A favourite from my very first blog, “Michelle Schoeps Organic”
In between current recipes, I want to share something special with you—recipes from my very first food blog, Michelle Schoeps Organic (my surname’s pronounced “Shops”). These are the delicious things I was cooking when my kids were little, starting back in 2010.
Not all of them are broth-based, but they all come from the same place: my core values. Organic, whole ingredients. Healthier sweet treats. Slow-cooked meals. Stretching food to feed everyone—from babies to grown-ups.
I hope you enjoy them as much as I did (and still do). x”
First up is one of my personal favourites—Pumpkin Sage Risotto 12th April 2011
Risotto is one of those meals that demands your full attention—no distractions, just you and the pot. Ideally, make this when the kids are in bed or glued to a movie. That said, I did it with Wilco running around my toes… thank goodness for a helpful mother-in-law!
Ingredients
For the risotto:
1 cup risotto rice (I used Ferron Vialone Nano)
1 cup organic, preservative-free white wine or Prosecco
1L of Love & Bones Broth Chicken Broth (keep warm)
1 onion, finely chopped
4–5 fresh sage leaves, finely chopped
75g butter (divided into 25g for cooking, 50g for finishing)
½ a cup Parmigiano Reggiano, to taste
Extra Virgin Olive oil
Salt & pepper
For the roasted pumpkin:
¼ of a whole pumpkin, cut into small chunks (skin on)
4 garlic cloves, smashed
Extra Virgin Olive oil
Salt & pepper
To serve:
Italian chilli oil
Extra Parmesan for topping
Simple side salad:
Lettuce of choice (I usually use rocket, but any crisp variety works)
Cherry tomatoes or similar
Extra virgin olive oil
Balsamic vinegar
Salt & pepper
Method
Preheat your oven to 180°C (350°F).
Roast the pumpkin:
Place pumpkin chunks and garlic cloves on a lined baking tray.
Drizzle with olive oil and season with salt and pepper.
Roast for around 20 minutes, or until caramelised and soft.
Let cool, then scoop out the pumpkin flesh and mash.
Cook’s treat: eat the roasted garlic and the pumpkin skins (You’ve earned it.)
Start the risotto:
In a large pot, melt 25g butter with a splash of olive oil.
Add the onion and cook until translucent.
Stir in chopped sage and cook for 1 minute.
Add the rice and stir until slightly toasted and sizzling—about 2 minutes.
Pour in the wine and stir until it’s absorbed and the strong alcohol smell is gone.

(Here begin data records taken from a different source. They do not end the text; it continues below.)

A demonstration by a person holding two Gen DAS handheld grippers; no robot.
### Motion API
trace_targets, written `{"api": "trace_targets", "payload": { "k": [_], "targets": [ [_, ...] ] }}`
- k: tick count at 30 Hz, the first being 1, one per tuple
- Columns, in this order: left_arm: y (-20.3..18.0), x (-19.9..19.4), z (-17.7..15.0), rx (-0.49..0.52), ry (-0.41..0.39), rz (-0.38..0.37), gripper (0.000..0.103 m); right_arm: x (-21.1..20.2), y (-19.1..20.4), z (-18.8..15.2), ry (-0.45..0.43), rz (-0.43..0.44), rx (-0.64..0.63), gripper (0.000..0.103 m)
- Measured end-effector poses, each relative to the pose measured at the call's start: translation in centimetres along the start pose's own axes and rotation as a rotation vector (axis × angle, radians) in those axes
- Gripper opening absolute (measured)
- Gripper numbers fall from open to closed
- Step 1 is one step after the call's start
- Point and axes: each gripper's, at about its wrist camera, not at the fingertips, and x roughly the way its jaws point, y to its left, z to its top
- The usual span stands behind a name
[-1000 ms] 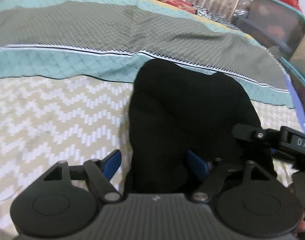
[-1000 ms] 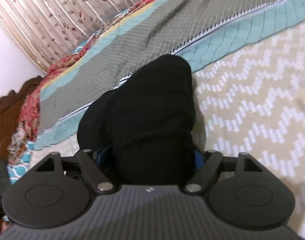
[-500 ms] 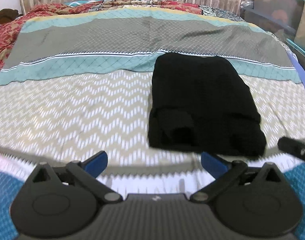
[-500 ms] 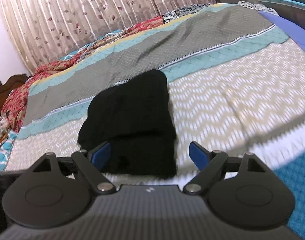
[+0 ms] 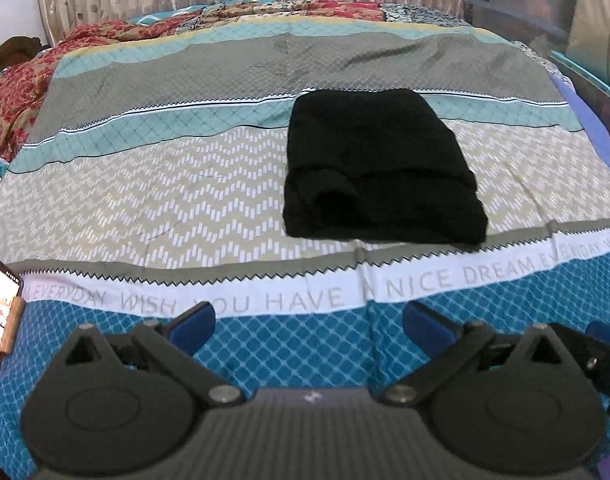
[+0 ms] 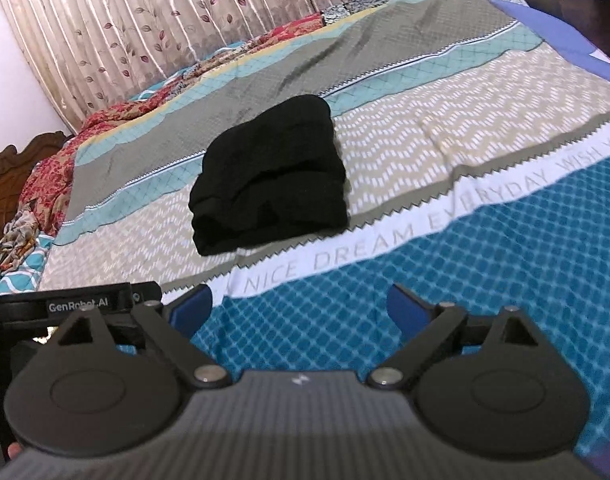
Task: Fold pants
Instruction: 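Release the bundle and lift both grippers away from it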
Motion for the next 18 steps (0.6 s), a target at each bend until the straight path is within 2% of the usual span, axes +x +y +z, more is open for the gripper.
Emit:
{"api": "trace_targets", "payload": {
  "k": [6,12,18],
  "targets": [
    [-1.5,-1.3,-1.0,0.054,-0.015,0.047,0.103,-1.1,-0.2,-1.7,0.007,-0.033,0.021,0.098],
    [-2.7,-2.5,-1.8,0.076,-0.030,0.040,0.103,-1.9,0.0,-2.9,0.027,-0.035,0.017,0.098],
    [-3.5,-3.1,-2.1,0.098,-0.048,0.071,0.103,-2.3,-0.2,-3.4,0.028,-0.041,0.036,0.098]
  ]
}}
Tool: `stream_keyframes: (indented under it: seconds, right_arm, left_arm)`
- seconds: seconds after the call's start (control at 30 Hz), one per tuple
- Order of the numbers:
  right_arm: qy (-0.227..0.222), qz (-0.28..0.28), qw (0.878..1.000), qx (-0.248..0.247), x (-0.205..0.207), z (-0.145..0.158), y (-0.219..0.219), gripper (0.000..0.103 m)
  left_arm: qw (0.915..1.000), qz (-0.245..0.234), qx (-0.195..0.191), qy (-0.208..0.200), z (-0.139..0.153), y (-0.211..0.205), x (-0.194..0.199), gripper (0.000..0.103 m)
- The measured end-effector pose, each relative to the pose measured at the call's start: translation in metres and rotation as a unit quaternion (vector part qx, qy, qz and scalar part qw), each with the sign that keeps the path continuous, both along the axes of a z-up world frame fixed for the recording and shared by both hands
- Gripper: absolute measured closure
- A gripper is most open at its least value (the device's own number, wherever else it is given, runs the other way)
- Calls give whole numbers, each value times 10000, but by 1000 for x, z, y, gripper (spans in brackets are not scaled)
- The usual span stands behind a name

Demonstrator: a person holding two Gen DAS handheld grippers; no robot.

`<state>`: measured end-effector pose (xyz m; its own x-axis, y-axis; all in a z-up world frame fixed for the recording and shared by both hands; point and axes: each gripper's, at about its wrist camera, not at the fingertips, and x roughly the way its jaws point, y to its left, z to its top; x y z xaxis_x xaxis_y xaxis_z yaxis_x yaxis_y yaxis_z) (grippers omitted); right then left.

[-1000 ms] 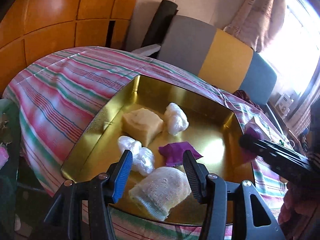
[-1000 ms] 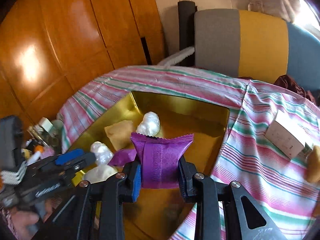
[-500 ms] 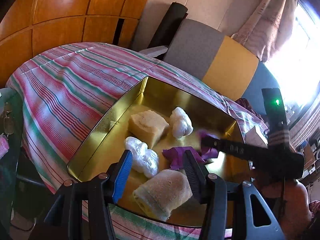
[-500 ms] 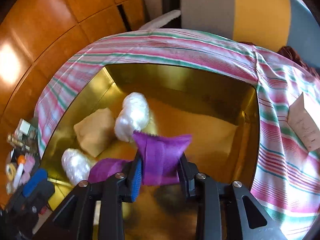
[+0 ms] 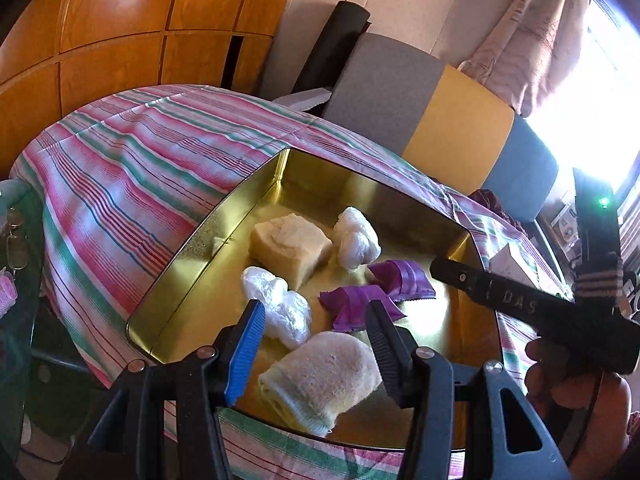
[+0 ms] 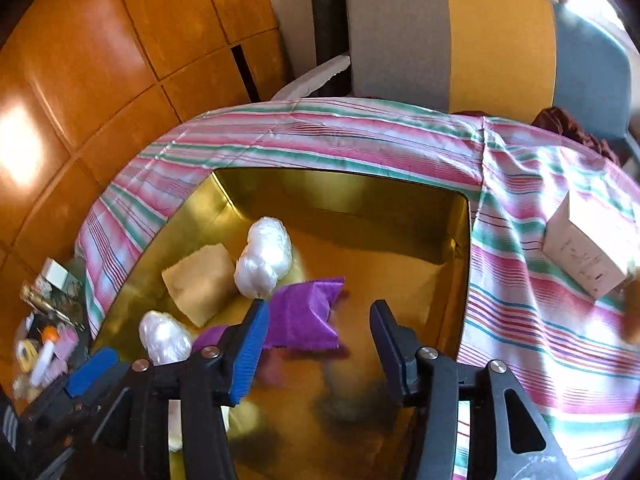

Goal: Organize objects
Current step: 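Carry both purple packets into the gold tray and release them, then move both tools back from the tray toward the remaining items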

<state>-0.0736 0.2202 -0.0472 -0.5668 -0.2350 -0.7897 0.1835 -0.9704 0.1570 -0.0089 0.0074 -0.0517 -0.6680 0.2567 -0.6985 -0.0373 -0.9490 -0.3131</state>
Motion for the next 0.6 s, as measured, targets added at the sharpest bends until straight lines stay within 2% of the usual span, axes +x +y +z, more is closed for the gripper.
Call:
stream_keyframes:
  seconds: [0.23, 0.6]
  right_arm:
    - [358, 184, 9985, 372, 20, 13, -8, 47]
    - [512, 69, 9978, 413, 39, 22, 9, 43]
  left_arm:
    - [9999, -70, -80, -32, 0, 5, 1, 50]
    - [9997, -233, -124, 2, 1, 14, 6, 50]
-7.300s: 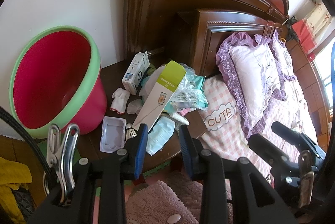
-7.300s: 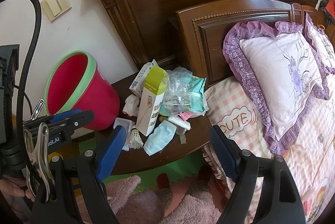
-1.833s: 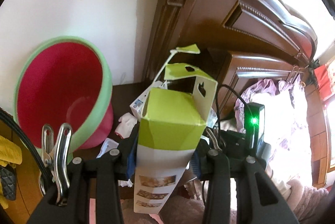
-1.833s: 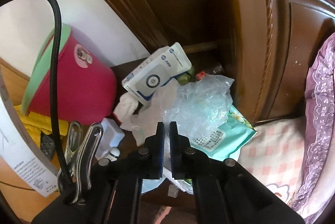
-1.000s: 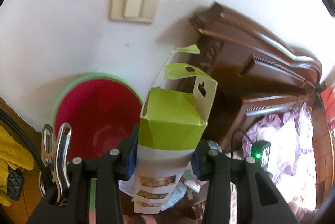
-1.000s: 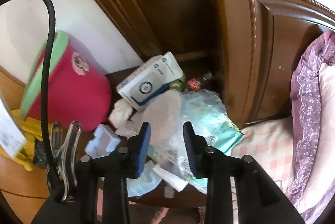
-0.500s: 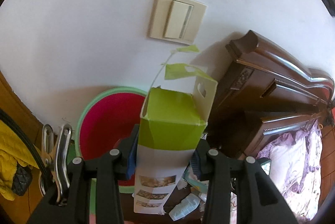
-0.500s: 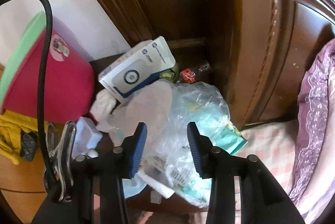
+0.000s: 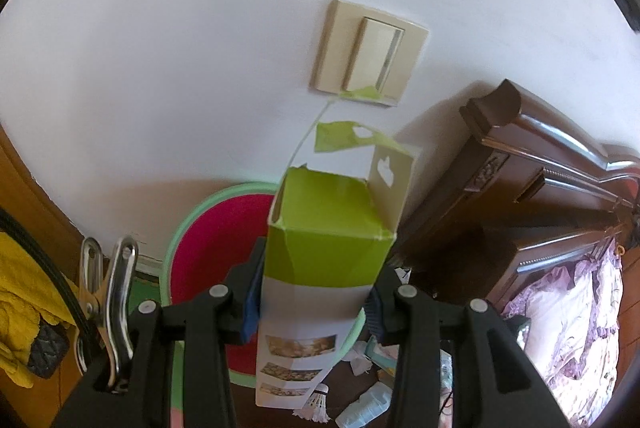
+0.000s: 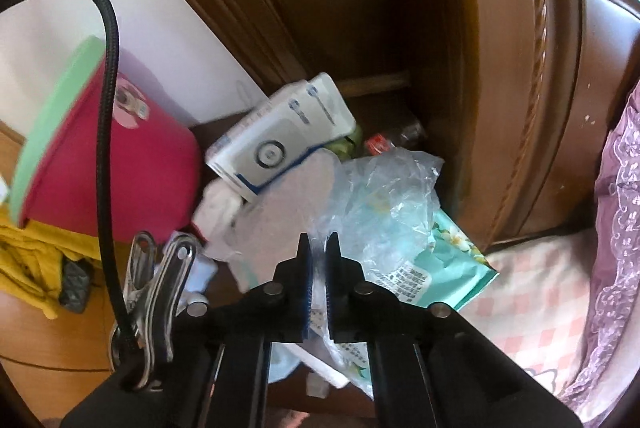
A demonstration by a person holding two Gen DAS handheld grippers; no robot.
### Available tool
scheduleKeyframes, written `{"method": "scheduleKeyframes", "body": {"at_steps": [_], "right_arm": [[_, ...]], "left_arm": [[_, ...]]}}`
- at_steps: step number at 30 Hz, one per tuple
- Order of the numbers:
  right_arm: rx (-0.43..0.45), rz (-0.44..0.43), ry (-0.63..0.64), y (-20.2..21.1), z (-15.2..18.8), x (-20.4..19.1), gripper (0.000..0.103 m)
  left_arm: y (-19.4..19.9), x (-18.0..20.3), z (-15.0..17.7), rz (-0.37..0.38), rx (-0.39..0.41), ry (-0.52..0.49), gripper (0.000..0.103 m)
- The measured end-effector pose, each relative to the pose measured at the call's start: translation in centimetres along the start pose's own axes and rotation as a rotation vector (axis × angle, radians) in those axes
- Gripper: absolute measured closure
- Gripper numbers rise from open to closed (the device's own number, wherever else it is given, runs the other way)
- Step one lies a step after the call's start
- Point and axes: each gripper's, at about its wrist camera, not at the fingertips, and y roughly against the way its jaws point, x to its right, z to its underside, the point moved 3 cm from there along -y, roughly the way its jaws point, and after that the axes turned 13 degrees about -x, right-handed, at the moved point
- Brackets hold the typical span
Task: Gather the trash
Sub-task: 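Carry the carton over the red bucket with the left gripper while the right lifts the bag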
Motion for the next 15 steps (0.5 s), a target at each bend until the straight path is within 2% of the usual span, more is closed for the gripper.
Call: {"method": "scheduleKeyframes", "body": {"at_steps": [10, 15], "right_arm": [[0.107, -0.054, 0.04, 4.5, 0.5, -3.0, 0.098], [0.166, -0.068, 0.066, 7.1, 0.6, -4.7, 0.098]], "left_arm": [[-1.7, -1.3, -0.6, -0.048, -0.004, -0.009, 0.06], [-3.0, -1.9, -0.6, -0.045, -0.016, 0.006, 0.06]]}}
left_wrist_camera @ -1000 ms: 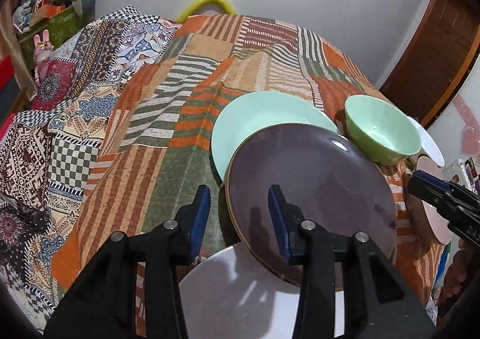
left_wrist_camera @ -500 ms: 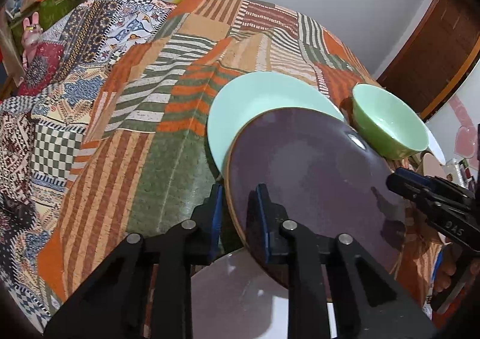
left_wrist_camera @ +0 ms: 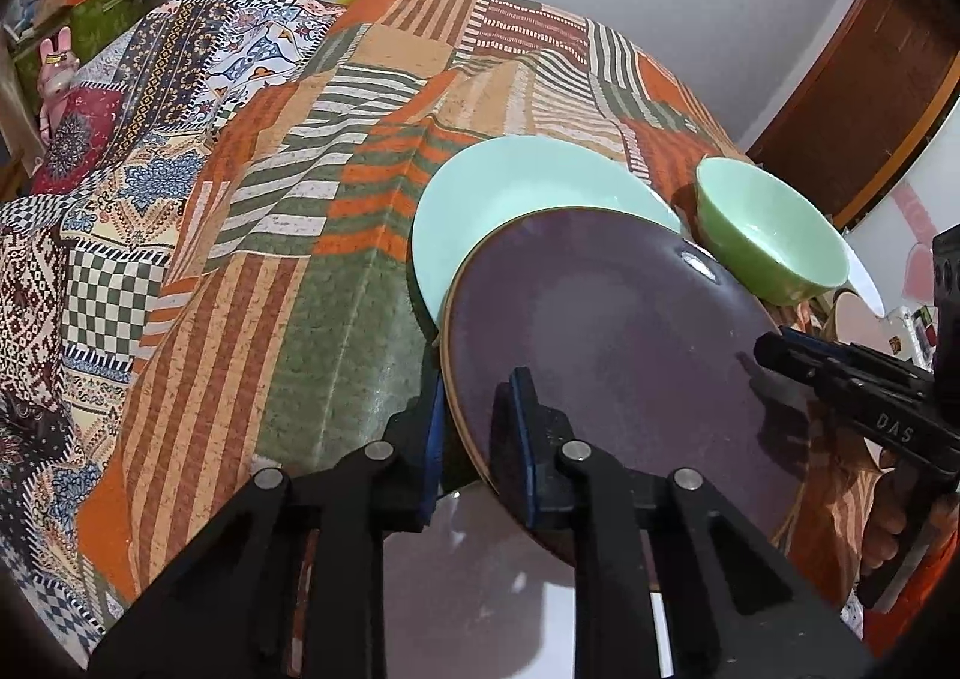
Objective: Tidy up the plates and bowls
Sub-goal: 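Lift the purple plate with both tools and carry it toward the quilt edge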
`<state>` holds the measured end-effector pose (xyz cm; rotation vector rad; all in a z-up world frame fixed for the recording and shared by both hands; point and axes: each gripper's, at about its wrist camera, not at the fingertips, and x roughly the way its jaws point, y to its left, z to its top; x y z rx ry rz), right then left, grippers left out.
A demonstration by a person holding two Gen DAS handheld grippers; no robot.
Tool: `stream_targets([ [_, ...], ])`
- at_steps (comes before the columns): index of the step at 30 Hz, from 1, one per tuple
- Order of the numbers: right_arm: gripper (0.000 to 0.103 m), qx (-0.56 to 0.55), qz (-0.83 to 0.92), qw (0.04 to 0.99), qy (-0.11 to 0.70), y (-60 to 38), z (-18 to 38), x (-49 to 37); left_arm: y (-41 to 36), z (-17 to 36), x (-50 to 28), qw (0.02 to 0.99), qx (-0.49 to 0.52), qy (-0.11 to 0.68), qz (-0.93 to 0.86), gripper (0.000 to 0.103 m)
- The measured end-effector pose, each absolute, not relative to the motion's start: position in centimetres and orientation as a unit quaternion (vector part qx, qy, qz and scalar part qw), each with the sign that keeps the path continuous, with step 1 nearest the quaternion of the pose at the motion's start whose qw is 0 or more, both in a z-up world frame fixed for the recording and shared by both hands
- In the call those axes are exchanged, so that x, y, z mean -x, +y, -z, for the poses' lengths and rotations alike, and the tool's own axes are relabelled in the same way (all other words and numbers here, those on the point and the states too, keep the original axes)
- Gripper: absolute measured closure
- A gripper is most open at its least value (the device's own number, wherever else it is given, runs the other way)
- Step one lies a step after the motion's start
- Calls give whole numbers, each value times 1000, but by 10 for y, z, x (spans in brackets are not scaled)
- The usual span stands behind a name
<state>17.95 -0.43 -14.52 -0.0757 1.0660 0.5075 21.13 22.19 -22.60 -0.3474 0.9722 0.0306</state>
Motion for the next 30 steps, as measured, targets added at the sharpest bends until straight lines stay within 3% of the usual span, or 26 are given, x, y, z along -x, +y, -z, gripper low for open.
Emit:
stream_targets([
  [18, 76, 3, -257, 826, 502, -15, 140, -151, 211, 205, -167, 875, 173, 452, -28, 83],
  [30, 76, -18, -270, 842, 466, -33, 105, -121, 192, 162, -128, 893, 170, 416, -23, 83],
])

Season with pepper and salt, remembering the cheese and butter are also salty. Better to under salt than over salt. You will taste and adjust before serving.
Cook the risotto:
Begin adding your warmed chicken broth, one ladle at a time.
Stir constantly, letting the liquid absorb before adding more.
Continue this process until the rice is al dente (tender but with a slight bite).
Finish:
Stir in the mashed roasted pumpkin.
Adjust texture with more broth—risotto should be loose, like a thick porridge.
Turn off the heat. Stir in the remaining 50g of butter and as much cheese as you like.
Taste and adjust seasoning now.
To serve:
Ladle into bowls or plates, drizzle with chilli oil, and top with more cheese.
Serve with a simply dressed salad of lettuce and tomatoes (balsamic, olive oil, salt & pepper).
Next-Day Tip:
With leftovers, make tiny risotto balls for the kids or yourself:
Roll cold risotto into balls, coat in egg and breadcrumbs.
stuff them with gorgonzola or mozzarella
Fry in olive oil, coconut oil or tallow until golden.